Bei der Uraufführung von „Toccata 20“ kann er jetzt immerhin den Bauhaus-Heimvorteil für sich und seine Truppe nutzen. Ein Gedanke, der mit Blick auf die jüngere Geschichte des Hauses naheliegt. In den Jahren 2013 bis 2015 wurde der Nibelungen-Ring unter anderem deshalb zum größten Erfolg des damaligen, regieführenden Intendanten André Bücker, weil er ihn als eine ästhetische Reminiszenz an die Klassische Moderne inszenierte. Beim neuesten Tanzabend von Giannetti soll eine Ikone aus dem Umfeld der Bauhaus-Ästhetik zum Leben erweckt werden. Jedenfalls teilweise. Getanzt wird im Erdgeschoss des neuen Bauhaus-Museums. Der Ballettchef hat seine kleine achtköpfige Gruppe nochmal in zwei Besetzungen aufgeteilt. Wer also die gesamte Truppe kennenlernen will, müsste sich zwei Mal das gleiche Stück ansehen.

Die berühmte Baukastenbühne des Schweizer Bühnenbildners Adolphe Appia (1862-1928), mit der er 1912 die Bühnenästhetik revolutionieren wollte und die 2017 für das Tanzzentrum in Dresden Hellerau rekonstruiert wurde, füllt einen großen Teil des (werk-)hallenartigen Foyers. Sie wird dort bis Dezember 2021 als Ausstellungsstück verbleiben. Deren Stufenbausteine bleiben allerdings nur eine unberührte, nicht einbezogene Hintergrunddekoration. Für die Solisten sind vier, deutlich weiter als die vorgeschriebenen sechs Meter voneinander entfernte weiße Sockel im Raum verteilt. Die etwa 30 Zuschauer sitzen dazwischen auf ihren Hockern. Man kann sich also nie allen Minibühnen gleichzeitig zuwenden, sondern muss sich permanent drehen. Da der Abend bereits nach nur 45 Minuten zu Ende ist, bleibt das verkraftbar.
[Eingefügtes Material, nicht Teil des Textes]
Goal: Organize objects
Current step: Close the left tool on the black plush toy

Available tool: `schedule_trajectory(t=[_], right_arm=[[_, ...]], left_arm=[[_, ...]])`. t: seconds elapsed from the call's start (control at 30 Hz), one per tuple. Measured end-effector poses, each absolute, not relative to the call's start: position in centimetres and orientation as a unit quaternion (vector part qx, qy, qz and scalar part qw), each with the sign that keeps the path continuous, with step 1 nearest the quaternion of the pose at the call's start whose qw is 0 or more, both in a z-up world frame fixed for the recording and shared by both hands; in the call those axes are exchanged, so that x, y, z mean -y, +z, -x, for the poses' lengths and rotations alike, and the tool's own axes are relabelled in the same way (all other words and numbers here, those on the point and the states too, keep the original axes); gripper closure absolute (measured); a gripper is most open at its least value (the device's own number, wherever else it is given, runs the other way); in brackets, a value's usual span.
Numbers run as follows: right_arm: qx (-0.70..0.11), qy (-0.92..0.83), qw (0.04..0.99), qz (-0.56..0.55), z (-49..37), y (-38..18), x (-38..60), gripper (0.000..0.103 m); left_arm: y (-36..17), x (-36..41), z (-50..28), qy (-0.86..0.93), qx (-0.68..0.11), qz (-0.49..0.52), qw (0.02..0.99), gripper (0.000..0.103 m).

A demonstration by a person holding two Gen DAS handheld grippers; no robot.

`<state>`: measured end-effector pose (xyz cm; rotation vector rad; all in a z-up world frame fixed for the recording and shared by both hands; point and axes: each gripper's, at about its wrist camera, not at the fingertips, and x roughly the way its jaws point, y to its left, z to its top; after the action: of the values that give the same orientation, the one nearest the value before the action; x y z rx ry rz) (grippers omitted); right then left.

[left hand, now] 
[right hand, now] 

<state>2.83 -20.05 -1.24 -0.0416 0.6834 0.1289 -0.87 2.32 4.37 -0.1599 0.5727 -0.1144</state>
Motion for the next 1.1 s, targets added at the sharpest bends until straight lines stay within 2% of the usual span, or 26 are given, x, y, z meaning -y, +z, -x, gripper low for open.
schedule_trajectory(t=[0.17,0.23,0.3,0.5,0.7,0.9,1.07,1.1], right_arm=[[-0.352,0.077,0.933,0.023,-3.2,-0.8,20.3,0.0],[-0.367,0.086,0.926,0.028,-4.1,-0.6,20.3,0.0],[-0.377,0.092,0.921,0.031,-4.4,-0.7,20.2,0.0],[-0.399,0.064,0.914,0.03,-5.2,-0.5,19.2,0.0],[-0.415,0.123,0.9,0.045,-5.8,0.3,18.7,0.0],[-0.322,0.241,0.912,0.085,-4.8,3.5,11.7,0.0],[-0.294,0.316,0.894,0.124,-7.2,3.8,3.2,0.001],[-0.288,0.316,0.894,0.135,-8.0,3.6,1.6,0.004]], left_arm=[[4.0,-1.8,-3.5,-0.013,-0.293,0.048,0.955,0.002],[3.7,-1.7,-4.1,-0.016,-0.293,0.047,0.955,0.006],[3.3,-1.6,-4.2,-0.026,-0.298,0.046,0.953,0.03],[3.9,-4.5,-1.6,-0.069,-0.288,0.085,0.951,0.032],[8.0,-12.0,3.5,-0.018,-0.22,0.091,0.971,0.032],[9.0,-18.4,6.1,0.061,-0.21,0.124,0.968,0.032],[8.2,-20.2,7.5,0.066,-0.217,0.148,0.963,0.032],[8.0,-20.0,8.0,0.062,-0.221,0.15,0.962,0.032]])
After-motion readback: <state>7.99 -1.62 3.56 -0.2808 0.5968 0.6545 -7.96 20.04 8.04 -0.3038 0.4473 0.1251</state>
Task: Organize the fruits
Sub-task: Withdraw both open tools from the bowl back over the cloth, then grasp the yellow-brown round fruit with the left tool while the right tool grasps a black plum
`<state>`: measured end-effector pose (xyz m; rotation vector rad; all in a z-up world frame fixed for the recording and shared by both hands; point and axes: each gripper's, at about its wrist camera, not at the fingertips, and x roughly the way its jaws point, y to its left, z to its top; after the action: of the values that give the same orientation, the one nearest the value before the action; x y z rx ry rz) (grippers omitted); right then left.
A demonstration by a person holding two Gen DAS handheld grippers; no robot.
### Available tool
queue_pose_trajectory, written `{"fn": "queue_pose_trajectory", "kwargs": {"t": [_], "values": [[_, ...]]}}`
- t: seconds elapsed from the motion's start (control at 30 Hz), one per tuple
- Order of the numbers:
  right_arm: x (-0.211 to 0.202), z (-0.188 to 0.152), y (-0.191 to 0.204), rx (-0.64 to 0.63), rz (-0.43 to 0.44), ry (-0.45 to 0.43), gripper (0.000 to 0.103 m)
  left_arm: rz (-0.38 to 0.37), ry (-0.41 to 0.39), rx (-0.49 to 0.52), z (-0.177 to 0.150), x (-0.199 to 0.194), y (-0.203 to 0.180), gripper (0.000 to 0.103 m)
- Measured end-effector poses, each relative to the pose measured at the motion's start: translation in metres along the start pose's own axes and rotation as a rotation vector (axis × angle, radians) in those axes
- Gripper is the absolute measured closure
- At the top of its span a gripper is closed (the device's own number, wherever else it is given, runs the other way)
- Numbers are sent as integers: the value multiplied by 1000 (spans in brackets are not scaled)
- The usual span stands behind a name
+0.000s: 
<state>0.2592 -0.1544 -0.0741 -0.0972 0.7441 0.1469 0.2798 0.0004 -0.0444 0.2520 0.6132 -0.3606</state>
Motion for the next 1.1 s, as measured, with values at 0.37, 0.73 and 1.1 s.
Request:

Die Musikauswahl ist geradezu kongenial und wird leicht abseits live von einem Ensemble mit Trompeten, Posaunen, Tuba und Pauke unter Leitung von Kapellmeisterin Elisa Gogou beigesteuert. Die Folge von passend in diesen Raum und seine Akustik arrangierten Stücken mit einem Bogen von Barock bis Gegenwart entfaltet einen ganz eigenen Sog. Mit Monteverdis berühmter Toccata zu seinem „L’Orfeo“ halten Moe Sasaki, Leonor-Maria Campillo, Julio Miranda und Fergus Adderley Einzug und erklimmen ihre Bühnen. In der Abfolge der von Momenten der Stille unterbrochenen Musikstücke erleben wir einen permanenten Wechsel von solistischen Selbsterkundungen der völlig auf sich zurückgeworfenen eigenen Körper und deren Möglichkeiten für skulpturale Momentaufnahmen als Ausdruck von emotionalen Grundzuständen. Dann wieder, durch Lichtwechsel angekündigt, aufblitzende Momente von Synchronität der Abläufe und deren Wiederholung, die aus der Vereinzelung ausbrechen wollen. Während einer vermeintlichen (und geradezu betörenden) Melange aus Mahler-Sequenzen und Parsifal-Klängen dominiert die Melancholie der Bewegungen. Zu den Pauken-Soli von Bernd Franke wechselt das zu eruptiven Ausbruchsversuchen und einer Revolte gegen die Einsamkeit. Am Ende, nach der Toccata von Girolamo Frescobaldi, bleiben die Tänzer wie einsam schwankende Halme im Wind bei verlöschendem Licht auf ihren Inseln der Einsamkeit zurück.